For a moment, I stood there, frozen. Terror, the certainty that I was about to lose my mom after just getting her back, left me half-blinded by tears. Fossor. I couldn’t let him get away. We had him. Millennia of his atrocities, billions of people dead because of him. I couldn’t let that go. I couldn’t–I wouldn’t be able to live with myself. 

But my mom. My mother. It wasn’t fair. 

It just wasn’t fair. She deserved to live. After everything she’d been through, after everything our entire family had been through…

Everything our family had been through…

“You still don’t get it,” I finally spoke, my own voice shaking so much it was almost impossible to understand. “Chambers… Atherbys… Heretics… we all have something in common.” As I spoke, my eyes met my mother’s. She couldn’t nod, not in that position. But I saw the understanding in her eyes. She knew. She was ready. 

“What?” Fossor demanded, not quite there yet. 

“We can survive a hell of a lot,” I said flatly, before dropping to the floor. In mid-motion, I released my staff. A thought left it frozen for a moment. It hovered there at an upward diagonal angle while I hurled myself forward, straight at them.

Then Fossor understood. The man started to react, but Mom’s own hands snapped up, grabbing hold of his arms to keep him there with her, and stop him from breaking her neck. 

That might not have been enough, weakened as she was against the strength that Fossor had given himself. But my lunge carried me close enough for my grasping fingers to find her arm, and the moment I did, I was inside. I was possessing my mother.

Instantly, I boosted her with everything I had, throwing every last bit of strength I could manage into the boost. Tabbris was doing the same, both of us shoving everything we had into boosting my mother.
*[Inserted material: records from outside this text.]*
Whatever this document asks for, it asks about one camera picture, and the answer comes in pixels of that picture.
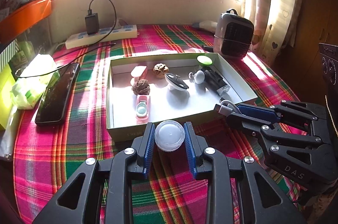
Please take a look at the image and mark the black device with green cap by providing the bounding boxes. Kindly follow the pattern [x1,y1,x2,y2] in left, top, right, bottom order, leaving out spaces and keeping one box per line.
[196,55,230,97]

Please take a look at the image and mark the black charging cable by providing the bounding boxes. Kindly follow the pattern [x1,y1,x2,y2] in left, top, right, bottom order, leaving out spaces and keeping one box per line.
[14,0,117,79]

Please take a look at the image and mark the orange box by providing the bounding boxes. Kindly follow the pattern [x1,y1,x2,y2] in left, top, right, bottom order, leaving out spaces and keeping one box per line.
[0,0,52,44]

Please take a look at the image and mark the white cardboard box tray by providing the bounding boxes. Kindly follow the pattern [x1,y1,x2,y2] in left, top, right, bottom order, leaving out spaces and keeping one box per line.
[106,53,257,142]

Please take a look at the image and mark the pink case with teal insert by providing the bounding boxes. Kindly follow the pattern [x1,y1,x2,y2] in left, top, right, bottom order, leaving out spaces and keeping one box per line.
[136,95,150,120]

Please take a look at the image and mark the black smartphone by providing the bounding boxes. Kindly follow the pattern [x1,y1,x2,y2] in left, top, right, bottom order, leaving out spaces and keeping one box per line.
[35,62,80,126]

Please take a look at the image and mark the clear round lidded jar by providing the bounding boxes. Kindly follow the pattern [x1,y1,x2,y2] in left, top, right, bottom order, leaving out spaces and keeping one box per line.
[155,120,185,152]

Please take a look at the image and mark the small grey black heater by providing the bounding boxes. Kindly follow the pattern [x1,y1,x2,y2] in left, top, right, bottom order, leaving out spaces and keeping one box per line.
[213,9,254,59]

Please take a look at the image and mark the black charger adapter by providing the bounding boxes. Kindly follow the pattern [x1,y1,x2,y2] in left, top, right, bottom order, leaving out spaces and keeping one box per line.
[85,9,100,35]

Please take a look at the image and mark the brown walnut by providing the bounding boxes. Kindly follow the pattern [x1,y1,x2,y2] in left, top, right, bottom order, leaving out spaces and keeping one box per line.
[153,63,169,79]
[132,79,150,95]

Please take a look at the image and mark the white round black-faced gadget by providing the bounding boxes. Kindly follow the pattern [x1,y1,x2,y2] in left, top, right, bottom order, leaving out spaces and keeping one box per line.
[164,73,189,91]

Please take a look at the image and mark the yellow green box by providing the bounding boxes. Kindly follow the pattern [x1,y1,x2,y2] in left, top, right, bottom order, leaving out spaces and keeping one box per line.
[0,64,15,131]

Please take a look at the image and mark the black camera box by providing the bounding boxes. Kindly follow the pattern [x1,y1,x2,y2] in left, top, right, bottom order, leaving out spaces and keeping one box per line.
[319,43,338,93]

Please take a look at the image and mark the white green tissue pack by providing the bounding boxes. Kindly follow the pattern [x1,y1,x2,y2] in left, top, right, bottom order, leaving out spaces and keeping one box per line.
[10,54,60,110]

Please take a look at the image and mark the white power strip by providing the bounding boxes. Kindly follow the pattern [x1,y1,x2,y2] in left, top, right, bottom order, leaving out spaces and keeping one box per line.
[65,25,138,49]

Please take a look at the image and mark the white usb cable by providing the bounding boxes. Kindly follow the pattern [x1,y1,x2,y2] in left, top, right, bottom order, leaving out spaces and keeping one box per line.
[214,99,243,116]

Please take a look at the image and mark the pink oblong case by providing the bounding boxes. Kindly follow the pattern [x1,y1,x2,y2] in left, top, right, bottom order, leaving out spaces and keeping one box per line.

Even that might not have been enough. But we had one more edge, one more thing to tip the scales. Because Rahanvael was there too. She appeared behind Fossor, turning solid just long enough to catch hold of her brother’s arms from behind. Between Tabbris and me boosting Mom, and Rahanvael holding the bastard from behind, he was trapped. We stopped him from escaping. 

And then? Then my mother used all that strength, hers and ours, to lunge forward, dragging Fossor with her. She hurled herself and her tormenter toward my still-frozen staff, impaling herself through the stomach on it. I felt the shock of pain as the staff went through her body. But the angle it was at meant that while the staff went through Mom’s stomach and mid-back, it went through Fossor’s chest, and out his upper back. 

In the next heart-beat, I stopped possessing my mother, shoving myself out of her before pivoting that way, spinning on my heel. Every nanosecond was an eternity, my vision of the world slowed to a crawl. 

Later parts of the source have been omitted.